▸ THE TASK
Reprint the entries without altering anything.

>>>

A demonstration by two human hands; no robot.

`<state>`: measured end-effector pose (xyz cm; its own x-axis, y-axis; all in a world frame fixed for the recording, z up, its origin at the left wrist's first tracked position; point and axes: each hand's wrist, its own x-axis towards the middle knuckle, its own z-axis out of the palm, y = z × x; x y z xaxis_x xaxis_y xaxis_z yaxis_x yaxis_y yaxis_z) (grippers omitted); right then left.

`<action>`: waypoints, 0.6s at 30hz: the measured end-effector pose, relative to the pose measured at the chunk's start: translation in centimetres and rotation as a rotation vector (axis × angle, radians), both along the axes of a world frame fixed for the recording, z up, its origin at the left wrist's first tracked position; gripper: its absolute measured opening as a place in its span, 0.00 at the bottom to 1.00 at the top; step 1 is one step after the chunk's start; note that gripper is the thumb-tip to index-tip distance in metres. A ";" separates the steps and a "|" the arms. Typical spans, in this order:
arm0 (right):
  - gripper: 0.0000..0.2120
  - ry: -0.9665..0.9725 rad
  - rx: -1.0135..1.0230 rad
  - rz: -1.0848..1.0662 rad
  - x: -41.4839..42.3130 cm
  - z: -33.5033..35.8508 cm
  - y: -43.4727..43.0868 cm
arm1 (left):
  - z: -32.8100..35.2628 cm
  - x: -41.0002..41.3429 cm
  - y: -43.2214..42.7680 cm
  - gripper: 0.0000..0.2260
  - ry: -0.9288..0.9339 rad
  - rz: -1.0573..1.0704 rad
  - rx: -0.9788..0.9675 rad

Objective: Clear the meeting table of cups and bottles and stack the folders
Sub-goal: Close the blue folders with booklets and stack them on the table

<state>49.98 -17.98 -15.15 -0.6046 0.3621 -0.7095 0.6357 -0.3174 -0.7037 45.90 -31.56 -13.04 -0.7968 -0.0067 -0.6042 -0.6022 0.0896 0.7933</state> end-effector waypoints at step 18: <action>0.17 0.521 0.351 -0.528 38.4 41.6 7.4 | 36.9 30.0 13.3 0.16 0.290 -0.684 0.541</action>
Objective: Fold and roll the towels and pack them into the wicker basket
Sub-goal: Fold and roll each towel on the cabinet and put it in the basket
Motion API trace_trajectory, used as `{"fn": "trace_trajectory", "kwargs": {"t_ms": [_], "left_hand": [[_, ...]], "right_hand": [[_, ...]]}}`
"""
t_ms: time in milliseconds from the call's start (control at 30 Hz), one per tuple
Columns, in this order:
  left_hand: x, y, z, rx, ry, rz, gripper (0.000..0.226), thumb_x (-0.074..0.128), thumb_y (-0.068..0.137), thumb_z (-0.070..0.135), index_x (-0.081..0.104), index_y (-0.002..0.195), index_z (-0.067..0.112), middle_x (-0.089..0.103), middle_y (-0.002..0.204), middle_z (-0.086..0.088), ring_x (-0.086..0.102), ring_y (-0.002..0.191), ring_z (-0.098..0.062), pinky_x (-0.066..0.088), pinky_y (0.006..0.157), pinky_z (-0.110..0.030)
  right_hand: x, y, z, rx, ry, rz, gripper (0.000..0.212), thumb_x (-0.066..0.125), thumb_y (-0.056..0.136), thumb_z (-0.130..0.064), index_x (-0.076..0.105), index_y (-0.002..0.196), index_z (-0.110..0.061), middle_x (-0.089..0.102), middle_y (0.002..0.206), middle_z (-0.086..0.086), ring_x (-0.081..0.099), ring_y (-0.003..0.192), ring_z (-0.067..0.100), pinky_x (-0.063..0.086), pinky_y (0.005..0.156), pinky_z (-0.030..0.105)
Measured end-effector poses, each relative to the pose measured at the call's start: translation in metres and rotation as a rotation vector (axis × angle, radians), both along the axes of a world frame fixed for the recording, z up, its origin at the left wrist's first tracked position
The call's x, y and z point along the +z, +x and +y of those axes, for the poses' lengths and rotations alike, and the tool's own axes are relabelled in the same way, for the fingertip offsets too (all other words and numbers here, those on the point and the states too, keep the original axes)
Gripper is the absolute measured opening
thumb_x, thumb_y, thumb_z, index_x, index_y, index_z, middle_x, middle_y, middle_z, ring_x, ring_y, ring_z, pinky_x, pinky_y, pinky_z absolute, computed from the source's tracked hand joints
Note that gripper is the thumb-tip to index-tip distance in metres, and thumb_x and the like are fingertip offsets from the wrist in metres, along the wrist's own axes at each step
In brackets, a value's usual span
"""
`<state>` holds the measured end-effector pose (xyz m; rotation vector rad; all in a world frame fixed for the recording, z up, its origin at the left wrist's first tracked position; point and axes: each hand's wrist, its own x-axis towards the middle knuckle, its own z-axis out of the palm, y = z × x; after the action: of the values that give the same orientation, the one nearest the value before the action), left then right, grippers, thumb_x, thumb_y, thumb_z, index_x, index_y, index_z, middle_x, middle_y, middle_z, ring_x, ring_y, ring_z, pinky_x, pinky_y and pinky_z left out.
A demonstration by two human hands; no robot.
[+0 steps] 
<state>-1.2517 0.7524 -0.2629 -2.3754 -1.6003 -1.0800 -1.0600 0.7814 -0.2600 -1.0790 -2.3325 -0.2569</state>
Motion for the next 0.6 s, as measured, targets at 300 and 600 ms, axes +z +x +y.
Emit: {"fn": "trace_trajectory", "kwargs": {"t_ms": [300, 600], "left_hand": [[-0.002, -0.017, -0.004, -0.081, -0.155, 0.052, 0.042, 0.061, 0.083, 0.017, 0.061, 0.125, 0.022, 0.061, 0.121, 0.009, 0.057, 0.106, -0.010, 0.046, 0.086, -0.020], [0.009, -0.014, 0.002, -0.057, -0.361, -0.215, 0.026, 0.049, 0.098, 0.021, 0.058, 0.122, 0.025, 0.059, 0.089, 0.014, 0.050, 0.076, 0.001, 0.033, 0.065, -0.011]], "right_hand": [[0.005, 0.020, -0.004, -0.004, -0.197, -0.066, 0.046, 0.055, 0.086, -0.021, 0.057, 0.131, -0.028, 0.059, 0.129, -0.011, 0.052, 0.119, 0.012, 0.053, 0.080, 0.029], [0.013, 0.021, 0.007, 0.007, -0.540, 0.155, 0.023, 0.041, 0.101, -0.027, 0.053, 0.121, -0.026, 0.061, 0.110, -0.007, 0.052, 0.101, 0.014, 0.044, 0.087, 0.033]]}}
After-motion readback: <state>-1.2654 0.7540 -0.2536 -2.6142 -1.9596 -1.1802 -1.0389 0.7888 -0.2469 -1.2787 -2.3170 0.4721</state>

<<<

▸ RESPONSE FOR THIS EXERCISE
A demonstration by two human hands; no robot.

`<state>`: measured end-effector pose (xyz cm; its own x-axis, y-axis; all in a world frame fixed for the recording, z up, its origin at the left wrist's first tracked position; point and axes: each hand's wrist, its own x-axis towards the middle knuckle, its own z-axis out of the palm, y = z × x; x y z xaxis_x xaxis_y xaxis_z yaxis_x yaxis_y yaxis_z) (grippers omitted); right then left.

`<action>`: waypoints, 0.6s at 30hz: the measured end-effector pose, relative to the pose measured at the chunk's start: translation in centimetres and rotation as a rotation vector (axis × angle, radians), both along the axes of a world frame fixed for the recording, z up, its origin at the left wrist's first tracked position; gripper: its absolute measured opening as a place in its span, 0.00 at the bottom to 1.00 at the top; step 1 is one step after the chunk's start; note that gripper is the thumb-tip to index-tip distance in metres. A ";" separates the steps and a "|" the arms. Typical spans, in this order:
arm0 (right):
  - gripper: 0.0000..0.2120
  - ry: -0.9665..0.9725 rad
  - rx: -1.0135..1.0230 rad
  - rz: -1.0848..1.0662 rad
  - x: -41.4839..42.3130 cm
  - z: -33.5033..35.8508 cm
  - y: -43.4727..43.0868 cm
arm1 (left):
  - z: -32.8100..35.2628 cm
  - x: -41.0002..41.3429 cm
  - y: -43.2214..42.7680 cm
  - gripper: 0.0000..0.2260
  - ry: -0.9288..0.9339 rad
  - rz: -1.0573..1.0704 rad
  - rx: -0.9788..0.9675 rad

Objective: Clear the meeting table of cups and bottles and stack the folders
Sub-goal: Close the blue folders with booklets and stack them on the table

<state>49.98 -17.98 -15.15 -0.6046 0.3621 -0.7095 0.6357 -0.3174 -0.7037 45.90 -31.56 -13.04 -0.7968 -0.0067 -0.6042 -0.6022 0.0896 0.7933</state> end-effector waypoints at step 18: <action>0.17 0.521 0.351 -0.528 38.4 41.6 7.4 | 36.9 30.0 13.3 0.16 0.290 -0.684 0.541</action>
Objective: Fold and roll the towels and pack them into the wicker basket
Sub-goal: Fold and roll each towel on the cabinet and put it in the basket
Motion API trace_trajectory, used as `{"fn": "trace_trajectory", "kwargs": {"t_ms": [_], "left_hand": [[_, ...]], "right_hand": [[_, ...]]}}`
"""
t_ms: time in milliseconds from the call's start (control at 30 Hz), one per tuple
Columns, in this order:
  left_hand: x, y, z, rx, ry, rz, gripper (0.000..0.226), thumb_x (-0.074..0.128), thumb_y (-0.068..0.137), thumb_z (-0.070..0.135), index_x (-0.081..0.104), index_y (-0.002..0.195), index_z (-0.067..0.112), middle_x (-0.089..0.103), middle_y (-0.002..0.204), middle_z (-0.086..0.088), ring_x (-0.086..0.102), ring_y (-0.002..0.191), ring_z (-0.098..0.062), pinky_x (-0.066..0.088), pinky_y (0.006..0.157), pinky_z (-0.110..0.030)
  right_hand: x, y, z, rx, ry, rz, gripper (0.000..0.212), thumb_x (-0.066..0.125), thumb_y (-0.056..0.136), thumb_z (-0.130..0.064), index_x (-0.076..0.105), index_y (-0.002..0.196), index_z (-0.110..0.061), middle_x (-0.089..0.102), middle_y (0.002..0.206), middle_z (-0.086..0.086), ring_x (-0.081..0.099), ring_y (-0.003..0.192), ring_z (-0.067..0.100), pinky_x (-0.063..0.086), pinky_y (0.005..0.156), pinky_z (-0.030..0.105)
Measured end-effector poses, each relative to the pose measured at the call's start: translation in metres and rotation as a rotation vector (axis × angle, radians), both along the axes of a world frame fixed for the recording, z up, its origin at the left wrist's first tracked position
The call's x, y and z point along the +z, +x and +y of those axes, for the poses' lengths and rotations alike, and the tool's own axes are relabelled in the same way, for the fingertip offsets too (all other words and numbers here, those on the point and the states too, keep the original axes)
Gripper is the absolute measured opening
thumb_x, thumb_y, thumb_z, index_x, index_y, index_z, middle_x, middle_y, middle_z, ring_x, ring_y, ring_z, pinky_x, pinky_y, pinky_z absolute, computed from the source's tracked hand joints
Note that gripper is the thumb-tip to index-tip distance in metres, and thumb_x and the like are fingertip offsets from the wrist in metres, along the wrist's own axes at each step
In brackets, a value's usual span
"""
`<state>` holds the measured end-effector pose (xyz m; rotation vector rad; all in a world frame fixed for the recording, z up, its origin at the left wrist's first tracked position; point and axes: each hand's wrist, its own x-axis towards the middle knuckle, its own z-axis out of the palm, y = z × x; after the action: of the values that give the same orientation, the one nearest the value before the action), left then right, grippers, thumb_x, thumb_y, thumb_z, index_x, index_y, index_z, middle_x, middle_y, middle_z, ring_x, ring_y, ring_z, pinky_x, pinky_y and pinky_z left out.
A demonstration by two human hands; no robot.
[+0 steps] 
<state>-1.2517 0.7524 -0.2629 -2.3754 -1.6003 -1.0800 -1.0600 0.7814 -0.2600 -1.0790 -2.3325 -0.2569</state>
Motion for the next 0.6 s, as measured, targets at 300 and 600 ms, axes +z +x +y.
Emit: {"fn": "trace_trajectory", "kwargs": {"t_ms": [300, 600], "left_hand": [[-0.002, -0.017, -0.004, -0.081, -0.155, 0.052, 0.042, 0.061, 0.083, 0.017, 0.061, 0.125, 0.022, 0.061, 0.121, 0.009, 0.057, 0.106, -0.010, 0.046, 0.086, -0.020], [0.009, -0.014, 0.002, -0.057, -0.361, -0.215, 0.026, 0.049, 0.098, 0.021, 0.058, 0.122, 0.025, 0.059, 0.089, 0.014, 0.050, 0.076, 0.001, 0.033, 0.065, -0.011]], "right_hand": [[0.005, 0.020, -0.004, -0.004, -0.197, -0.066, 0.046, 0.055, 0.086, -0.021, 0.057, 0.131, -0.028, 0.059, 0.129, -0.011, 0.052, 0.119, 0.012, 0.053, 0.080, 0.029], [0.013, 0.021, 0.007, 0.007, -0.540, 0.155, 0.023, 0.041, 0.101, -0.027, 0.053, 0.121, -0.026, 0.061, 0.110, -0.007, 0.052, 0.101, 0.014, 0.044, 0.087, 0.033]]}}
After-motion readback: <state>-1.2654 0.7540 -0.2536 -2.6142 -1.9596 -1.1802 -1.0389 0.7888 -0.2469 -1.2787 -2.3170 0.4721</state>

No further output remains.